Kenyans honour Raila Odinga as a true hero on Mashujaa Day

National
By Mike Kihaki | Oct 20, 2025
President William Ruto during Mashujaa Day at Ithookwe Stadium, Kitui on October 20, 2025. [PSC]

The 62nd Mashujaa Day celebrations transformed into a heartfelt national tribute  to the late former Prime Minister Raila Amolo Odinga, as thousands of citizens, dignitaries, and

school children gathered at Ithookwe Stadium in Kitui to honour his life, legacy, and lifelong struggle for justice and unity.

The event opened with a stirring performance by 520 school children dressed in Kenya’s national colours — white, red, green, and black — who waved miniature flags and sang

a moving choral poem: “Raila wetu lala salama (Baba), lala salama Raila shujaa, mwanga wa taifa letu, ulipigania haki na umoja.”

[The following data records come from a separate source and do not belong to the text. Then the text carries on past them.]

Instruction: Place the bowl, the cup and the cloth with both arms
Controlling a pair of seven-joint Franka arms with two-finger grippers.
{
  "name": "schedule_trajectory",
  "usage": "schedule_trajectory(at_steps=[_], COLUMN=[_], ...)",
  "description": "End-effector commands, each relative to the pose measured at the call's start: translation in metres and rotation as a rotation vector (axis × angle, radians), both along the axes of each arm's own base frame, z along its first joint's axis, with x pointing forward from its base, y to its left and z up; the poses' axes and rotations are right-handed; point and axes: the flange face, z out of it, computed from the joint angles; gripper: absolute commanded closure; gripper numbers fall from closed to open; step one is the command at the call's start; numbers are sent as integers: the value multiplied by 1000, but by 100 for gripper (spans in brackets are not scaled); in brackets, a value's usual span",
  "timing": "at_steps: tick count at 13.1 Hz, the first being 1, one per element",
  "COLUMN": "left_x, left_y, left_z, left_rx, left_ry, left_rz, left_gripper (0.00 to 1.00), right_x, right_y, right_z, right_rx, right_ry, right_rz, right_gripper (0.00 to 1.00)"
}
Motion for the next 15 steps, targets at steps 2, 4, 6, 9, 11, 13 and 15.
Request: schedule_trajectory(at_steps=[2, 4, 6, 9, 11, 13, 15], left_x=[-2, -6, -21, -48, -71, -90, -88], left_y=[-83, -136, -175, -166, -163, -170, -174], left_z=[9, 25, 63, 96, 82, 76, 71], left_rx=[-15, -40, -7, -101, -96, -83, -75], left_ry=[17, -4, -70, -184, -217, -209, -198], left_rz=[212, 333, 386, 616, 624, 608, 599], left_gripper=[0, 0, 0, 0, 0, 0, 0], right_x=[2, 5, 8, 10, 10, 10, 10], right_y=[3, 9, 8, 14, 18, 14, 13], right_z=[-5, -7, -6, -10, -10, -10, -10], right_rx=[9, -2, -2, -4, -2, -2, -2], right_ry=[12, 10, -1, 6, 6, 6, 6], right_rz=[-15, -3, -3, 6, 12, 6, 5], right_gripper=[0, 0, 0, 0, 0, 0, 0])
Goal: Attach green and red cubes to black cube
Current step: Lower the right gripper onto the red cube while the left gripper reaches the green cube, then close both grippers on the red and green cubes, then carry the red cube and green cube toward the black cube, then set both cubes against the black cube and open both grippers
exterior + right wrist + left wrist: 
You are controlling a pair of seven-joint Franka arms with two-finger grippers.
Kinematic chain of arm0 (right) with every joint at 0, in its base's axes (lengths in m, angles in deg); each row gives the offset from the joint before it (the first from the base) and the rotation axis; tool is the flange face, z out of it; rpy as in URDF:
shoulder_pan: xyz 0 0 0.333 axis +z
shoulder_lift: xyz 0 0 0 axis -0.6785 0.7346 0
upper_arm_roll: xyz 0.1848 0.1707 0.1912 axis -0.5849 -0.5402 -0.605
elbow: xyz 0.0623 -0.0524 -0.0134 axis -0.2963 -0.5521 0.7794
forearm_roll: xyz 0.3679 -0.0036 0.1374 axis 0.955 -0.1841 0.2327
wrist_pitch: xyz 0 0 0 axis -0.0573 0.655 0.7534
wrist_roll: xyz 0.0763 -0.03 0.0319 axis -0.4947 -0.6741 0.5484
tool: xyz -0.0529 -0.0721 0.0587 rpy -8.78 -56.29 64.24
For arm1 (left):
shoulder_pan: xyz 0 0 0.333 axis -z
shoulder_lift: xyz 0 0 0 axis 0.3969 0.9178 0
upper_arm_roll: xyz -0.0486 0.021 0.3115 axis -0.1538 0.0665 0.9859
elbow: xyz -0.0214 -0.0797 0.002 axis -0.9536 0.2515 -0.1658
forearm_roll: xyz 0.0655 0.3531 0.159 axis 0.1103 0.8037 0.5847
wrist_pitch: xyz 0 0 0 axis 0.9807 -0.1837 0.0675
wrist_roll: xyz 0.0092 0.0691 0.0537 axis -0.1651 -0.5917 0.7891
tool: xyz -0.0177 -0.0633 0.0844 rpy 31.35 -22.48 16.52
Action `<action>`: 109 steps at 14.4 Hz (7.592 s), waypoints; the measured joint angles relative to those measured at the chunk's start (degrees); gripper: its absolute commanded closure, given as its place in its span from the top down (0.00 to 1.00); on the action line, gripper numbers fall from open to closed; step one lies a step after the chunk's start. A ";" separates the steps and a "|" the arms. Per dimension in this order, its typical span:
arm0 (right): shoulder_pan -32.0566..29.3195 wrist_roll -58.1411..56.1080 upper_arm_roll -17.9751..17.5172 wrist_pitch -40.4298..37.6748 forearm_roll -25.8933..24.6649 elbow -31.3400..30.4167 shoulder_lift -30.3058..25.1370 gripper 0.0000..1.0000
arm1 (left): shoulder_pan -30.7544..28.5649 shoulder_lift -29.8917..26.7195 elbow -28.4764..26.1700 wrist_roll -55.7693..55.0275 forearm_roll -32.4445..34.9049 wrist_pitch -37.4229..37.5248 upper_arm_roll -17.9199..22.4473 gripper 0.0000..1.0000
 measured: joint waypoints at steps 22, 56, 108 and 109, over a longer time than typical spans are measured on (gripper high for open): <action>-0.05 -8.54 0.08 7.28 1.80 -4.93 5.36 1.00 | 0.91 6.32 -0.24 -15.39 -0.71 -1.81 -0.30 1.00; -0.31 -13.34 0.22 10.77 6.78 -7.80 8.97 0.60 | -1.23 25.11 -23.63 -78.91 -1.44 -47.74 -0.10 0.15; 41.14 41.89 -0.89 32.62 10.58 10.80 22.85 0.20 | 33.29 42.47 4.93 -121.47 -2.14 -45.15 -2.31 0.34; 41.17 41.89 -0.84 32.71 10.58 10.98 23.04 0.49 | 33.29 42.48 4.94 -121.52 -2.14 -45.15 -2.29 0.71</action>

The children hailed Odinga as “the light of the nation,” a hero who fought for justice and unity and “planted the seed of peace.”

They imitated his famous “kitendawili” riddles, drawing cheers and applause from the crowd. Their performance formed artistic symbols a wind vane, star, and sun representing

Raila’s enduring influence and vision for Kenya.

The stadium was filled with emotion as one of Raila’s favourite songs, “I’m On My Way” by a Jamaican artist, played in his memory, blending nostalgia with renewed hope.

President William Ruto led the nation in paying tribute, describing Raila as “a singular spirit, a towering patriot, and a hero for the ages.

“The ‘glory land’ that he saw at the mountaintop is the better, greater, and more perfect union to which we must now, on this Mashujaa Day, dedicate ourselves anew.”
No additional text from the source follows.